Talis Briedis said...

I have always been very liberal, broadminded, open minded etc etc....But since I was born and raised in Canada, I understand very well the STUPIDITY of forced bilingualism.
Latvia deserves the chance to go ahead and prosper. Bilingualism is NOT the way and I am firm on that stance!

Anonymous said...

You are on a roll.

Juri

TRex said...

@Talis Briedis I think describing Canada's bilingual system as "stupid" ignores the role the French played in the founding of the country and why their language was accommodated.

The fact is that official bilingualism at the government level has pulled the teeth of the Quebec separatists. They continue to twist themselves into all sorts of gymnastic poses in an attempt to keep the idea of separation alive but their relevance has been greatly reduced.

I will concede however that Latvia's situation is different.
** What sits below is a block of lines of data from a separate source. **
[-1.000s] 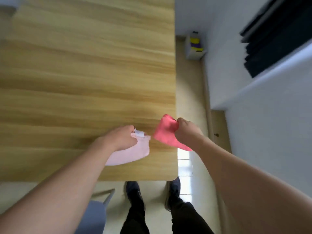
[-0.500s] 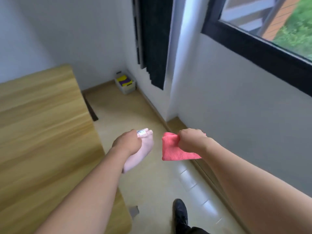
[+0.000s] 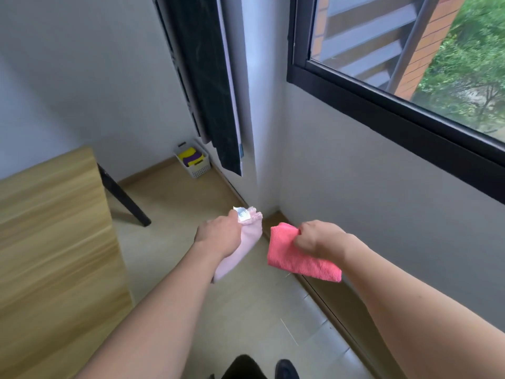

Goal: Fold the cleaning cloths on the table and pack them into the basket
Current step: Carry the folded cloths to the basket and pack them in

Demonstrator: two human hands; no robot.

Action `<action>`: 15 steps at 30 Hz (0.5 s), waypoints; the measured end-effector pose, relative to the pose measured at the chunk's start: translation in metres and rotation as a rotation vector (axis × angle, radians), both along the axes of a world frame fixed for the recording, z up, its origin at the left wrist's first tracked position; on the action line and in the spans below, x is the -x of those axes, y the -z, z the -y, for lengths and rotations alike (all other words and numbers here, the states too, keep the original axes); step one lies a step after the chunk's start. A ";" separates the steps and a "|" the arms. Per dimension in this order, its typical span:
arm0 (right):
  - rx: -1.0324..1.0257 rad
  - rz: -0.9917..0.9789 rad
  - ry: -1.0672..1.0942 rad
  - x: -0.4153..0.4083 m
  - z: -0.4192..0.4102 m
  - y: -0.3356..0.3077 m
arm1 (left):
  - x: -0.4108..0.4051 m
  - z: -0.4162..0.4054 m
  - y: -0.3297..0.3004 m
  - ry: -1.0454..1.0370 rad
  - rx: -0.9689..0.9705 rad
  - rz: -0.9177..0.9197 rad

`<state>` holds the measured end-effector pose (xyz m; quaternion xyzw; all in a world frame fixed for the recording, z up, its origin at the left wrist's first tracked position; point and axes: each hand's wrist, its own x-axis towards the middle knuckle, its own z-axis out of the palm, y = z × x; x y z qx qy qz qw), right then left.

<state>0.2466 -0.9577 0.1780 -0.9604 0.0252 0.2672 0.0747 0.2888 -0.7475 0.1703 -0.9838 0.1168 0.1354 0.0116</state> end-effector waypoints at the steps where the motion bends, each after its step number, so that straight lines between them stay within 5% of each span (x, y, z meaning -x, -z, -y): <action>1: -0.010 0.003 -0.014 -0.008 -0.003 0.001 | -0.007 -0.005 0.000 -0.012 0.001 0.006; 15: 0.025 0.006 -0.323 -0.178 -0.082 0.019 | -0.148 -0.108 0.031 -0.244 0.107 -0.016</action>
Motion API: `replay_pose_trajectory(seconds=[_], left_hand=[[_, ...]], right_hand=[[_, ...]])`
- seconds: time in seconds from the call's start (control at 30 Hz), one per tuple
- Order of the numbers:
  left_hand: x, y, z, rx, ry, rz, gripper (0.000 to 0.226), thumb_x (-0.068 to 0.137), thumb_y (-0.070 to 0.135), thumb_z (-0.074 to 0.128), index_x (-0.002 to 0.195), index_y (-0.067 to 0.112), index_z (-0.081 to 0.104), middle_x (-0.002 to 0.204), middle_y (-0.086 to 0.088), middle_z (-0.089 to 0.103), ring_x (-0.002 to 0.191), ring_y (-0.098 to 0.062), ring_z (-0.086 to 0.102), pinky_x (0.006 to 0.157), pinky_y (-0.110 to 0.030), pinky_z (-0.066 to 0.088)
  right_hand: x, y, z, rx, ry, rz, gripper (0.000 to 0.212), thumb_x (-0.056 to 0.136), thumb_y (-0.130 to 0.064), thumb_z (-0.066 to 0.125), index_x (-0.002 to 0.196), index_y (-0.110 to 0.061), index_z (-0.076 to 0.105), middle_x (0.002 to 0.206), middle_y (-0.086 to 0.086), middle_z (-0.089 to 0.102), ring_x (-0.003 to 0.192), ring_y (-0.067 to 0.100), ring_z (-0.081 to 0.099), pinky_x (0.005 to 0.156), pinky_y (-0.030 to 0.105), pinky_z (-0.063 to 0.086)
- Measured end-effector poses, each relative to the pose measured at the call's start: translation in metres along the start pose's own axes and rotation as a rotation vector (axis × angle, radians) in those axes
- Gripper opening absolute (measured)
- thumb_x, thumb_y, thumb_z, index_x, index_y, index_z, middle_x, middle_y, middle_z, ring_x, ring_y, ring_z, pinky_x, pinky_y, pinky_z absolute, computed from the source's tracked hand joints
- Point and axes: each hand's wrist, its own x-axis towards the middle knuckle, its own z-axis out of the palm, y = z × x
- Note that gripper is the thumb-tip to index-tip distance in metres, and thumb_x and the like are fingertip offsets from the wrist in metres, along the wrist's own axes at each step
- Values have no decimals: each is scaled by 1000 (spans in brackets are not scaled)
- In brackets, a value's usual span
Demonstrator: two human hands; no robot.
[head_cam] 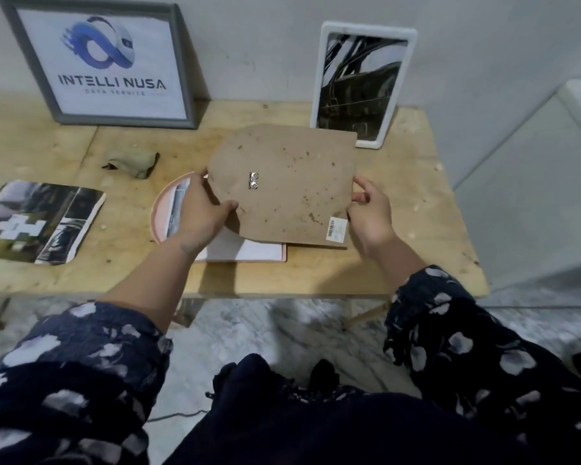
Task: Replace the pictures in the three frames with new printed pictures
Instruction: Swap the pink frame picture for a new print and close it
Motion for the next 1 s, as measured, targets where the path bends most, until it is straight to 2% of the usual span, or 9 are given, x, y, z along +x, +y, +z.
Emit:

But to think of the issue in black and white terms is a mistake as is explained quite well in the comments of the post above this one. Many countries have dealt with non homogenous populations and their different cultures and languages, some not so successfully but the thing is to try. What is Latvia's fall back position I wonder, for this issue will certainly not go away simply because Latvia wants it to.